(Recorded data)
+--

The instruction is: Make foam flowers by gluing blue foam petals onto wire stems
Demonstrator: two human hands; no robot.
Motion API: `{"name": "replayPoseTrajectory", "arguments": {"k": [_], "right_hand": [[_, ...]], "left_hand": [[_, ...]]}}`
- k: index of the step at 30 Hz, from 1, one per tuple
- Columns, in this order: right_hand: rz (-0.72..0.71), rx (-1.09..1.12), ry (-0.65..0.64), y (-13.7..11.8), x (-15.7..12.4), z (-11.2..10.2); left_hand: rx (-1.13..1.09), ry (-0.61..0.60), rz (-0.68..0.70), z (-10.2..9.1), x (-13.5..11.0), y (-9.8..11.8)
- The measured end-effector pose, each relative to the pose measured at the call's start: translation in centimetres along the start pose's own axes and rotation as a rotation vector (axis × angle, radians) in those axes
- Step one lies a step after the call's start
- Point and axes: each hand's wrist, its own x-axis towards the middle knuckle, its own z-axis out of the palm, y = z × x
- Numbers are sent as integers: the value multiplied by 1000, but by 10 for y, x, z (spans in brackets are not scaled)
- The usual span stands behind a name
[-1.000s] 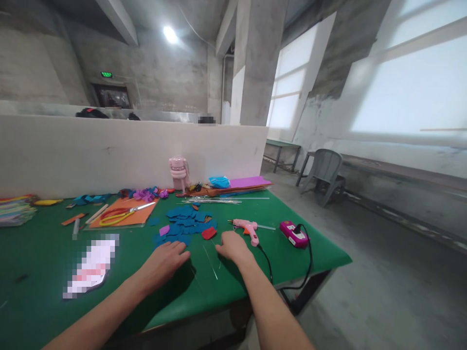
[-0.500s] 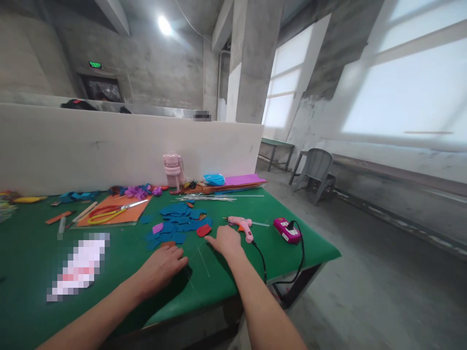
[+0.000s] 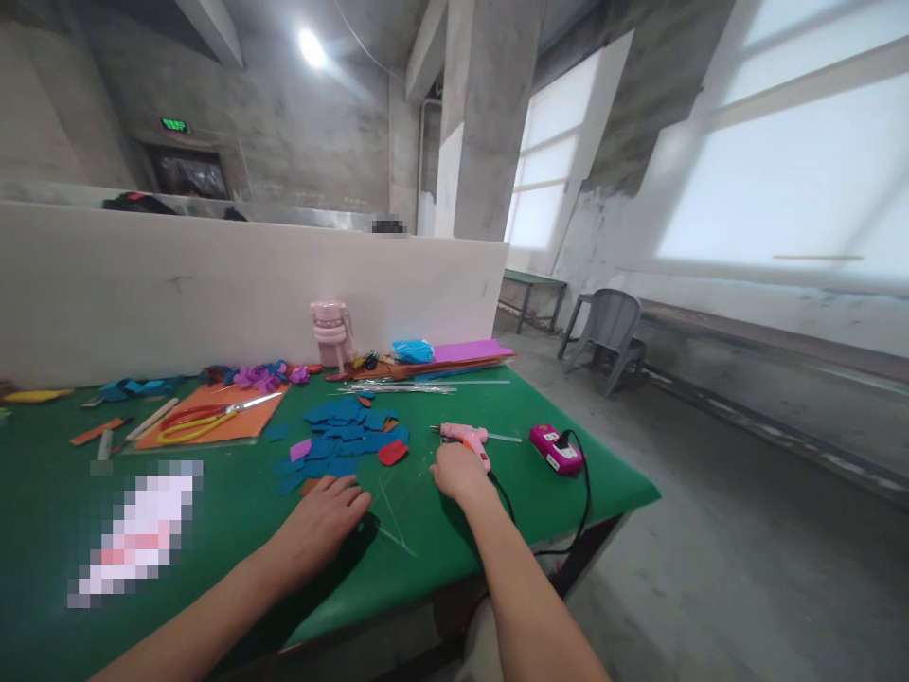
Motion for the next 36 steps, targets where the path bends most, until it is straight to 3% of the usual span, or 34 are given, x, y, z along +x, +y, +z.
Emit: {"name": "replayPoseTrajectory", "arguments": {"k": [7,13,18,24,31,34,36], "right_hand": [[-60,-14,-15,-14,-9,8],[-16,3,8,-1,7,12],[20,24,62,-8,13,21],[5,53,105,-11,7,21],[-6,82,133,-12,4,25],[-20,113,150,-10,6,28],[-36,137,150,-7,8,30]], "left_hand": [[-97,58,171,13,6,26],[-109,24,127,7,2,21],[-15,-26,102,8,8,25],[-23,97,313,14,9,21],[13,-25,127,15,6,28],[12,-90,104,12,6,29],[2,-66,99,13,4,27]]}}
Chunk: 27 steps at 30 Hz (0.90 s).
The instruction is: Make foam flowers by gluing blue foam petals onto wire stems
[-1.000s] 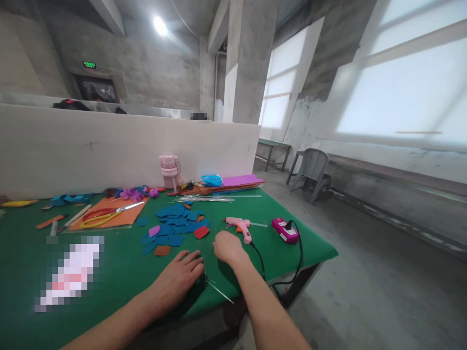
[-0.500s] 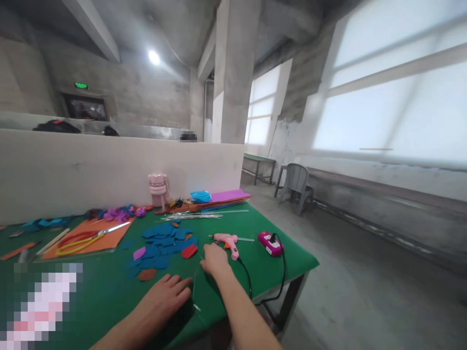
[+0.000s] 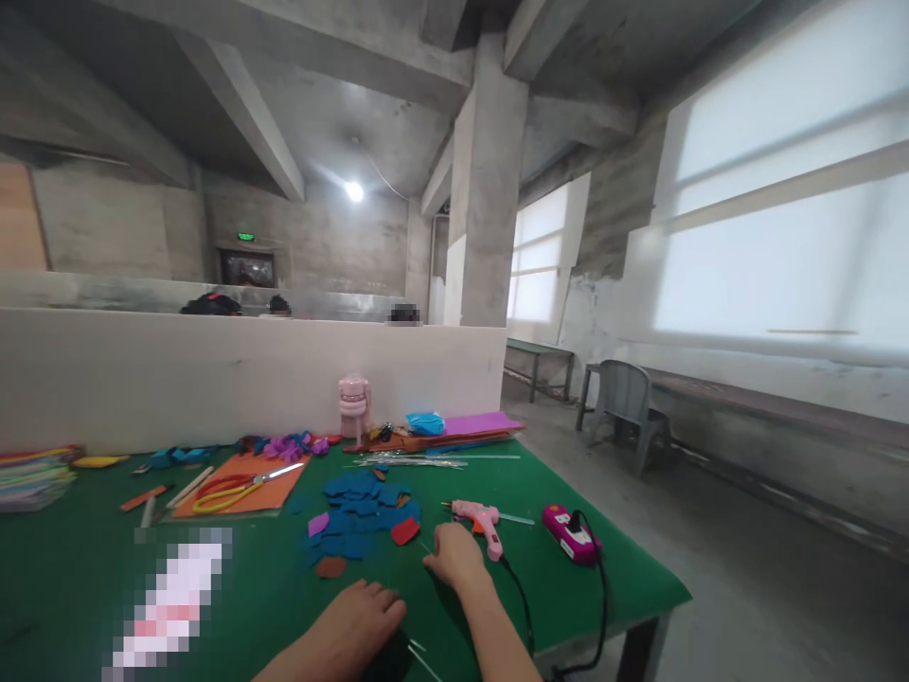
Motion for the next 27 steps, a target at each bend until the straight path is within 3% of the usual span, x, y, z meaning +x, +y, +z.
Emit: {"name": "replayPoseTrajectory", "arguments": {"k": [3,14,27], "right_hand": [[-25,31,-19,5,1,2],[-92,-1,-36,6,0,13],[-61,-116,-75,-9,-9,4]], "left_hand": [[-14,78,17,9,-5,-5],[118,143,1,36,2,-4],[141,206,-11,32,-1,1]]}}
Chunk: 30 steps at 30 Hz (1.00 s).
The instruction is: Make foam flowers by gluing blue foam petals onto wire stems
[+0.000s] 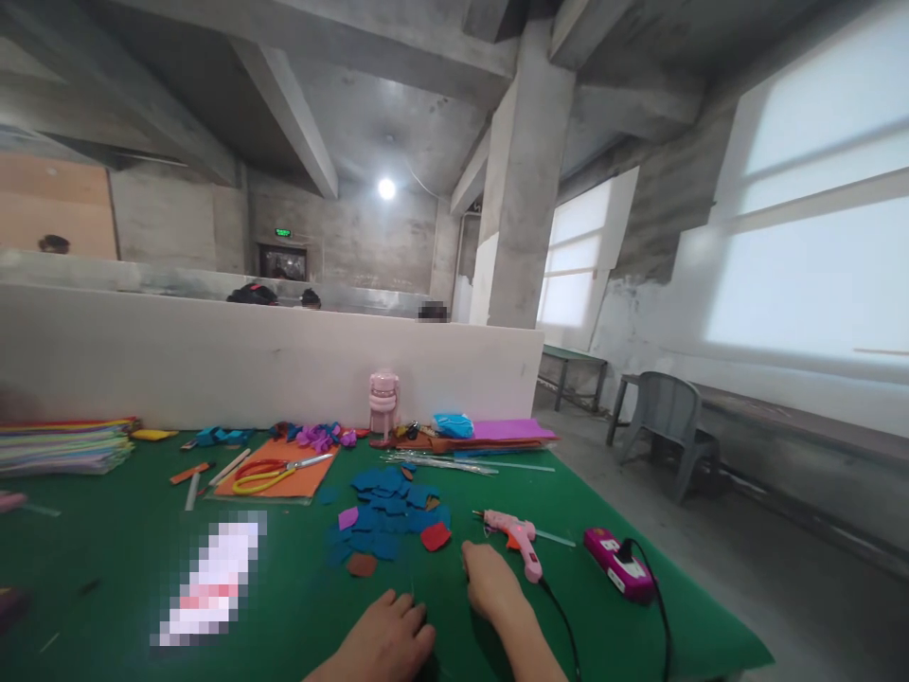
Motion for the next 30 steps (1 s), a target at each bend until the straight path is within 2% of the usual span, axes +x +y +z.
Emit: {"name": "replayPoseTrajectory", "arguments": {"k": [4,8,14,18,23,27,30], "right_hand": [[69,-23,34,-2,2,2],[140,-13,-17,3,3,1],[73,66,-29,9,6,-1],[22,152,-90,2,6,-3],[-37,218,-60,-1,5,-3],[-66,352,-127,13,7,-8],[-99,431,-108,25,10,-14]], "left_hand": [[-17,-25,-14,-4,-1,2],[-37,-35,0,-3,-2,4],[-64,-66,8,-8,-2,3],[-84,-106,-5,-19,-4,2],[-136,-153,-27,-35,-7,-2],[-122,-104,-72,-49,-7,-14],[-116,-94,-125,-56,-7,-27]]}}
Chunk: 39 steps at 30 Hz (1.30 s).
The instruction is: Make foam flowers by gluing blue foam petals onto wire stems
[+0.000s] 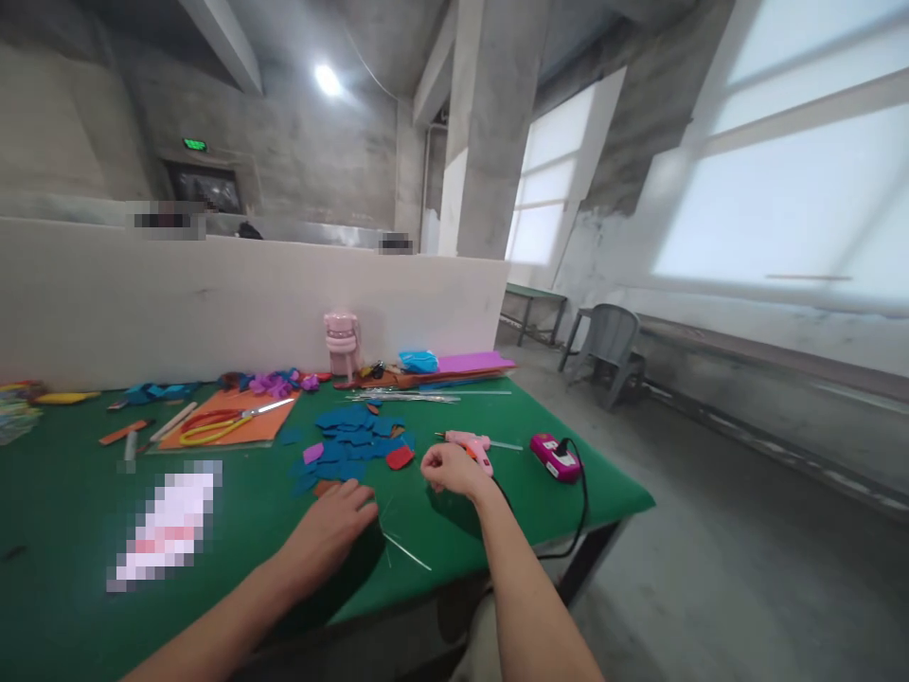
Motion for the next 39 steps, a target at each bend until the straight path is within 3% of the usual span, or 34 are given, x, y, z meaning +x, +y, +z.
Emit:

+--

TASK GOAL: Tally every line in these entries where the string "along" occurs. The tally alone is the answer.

SOLUTION: 2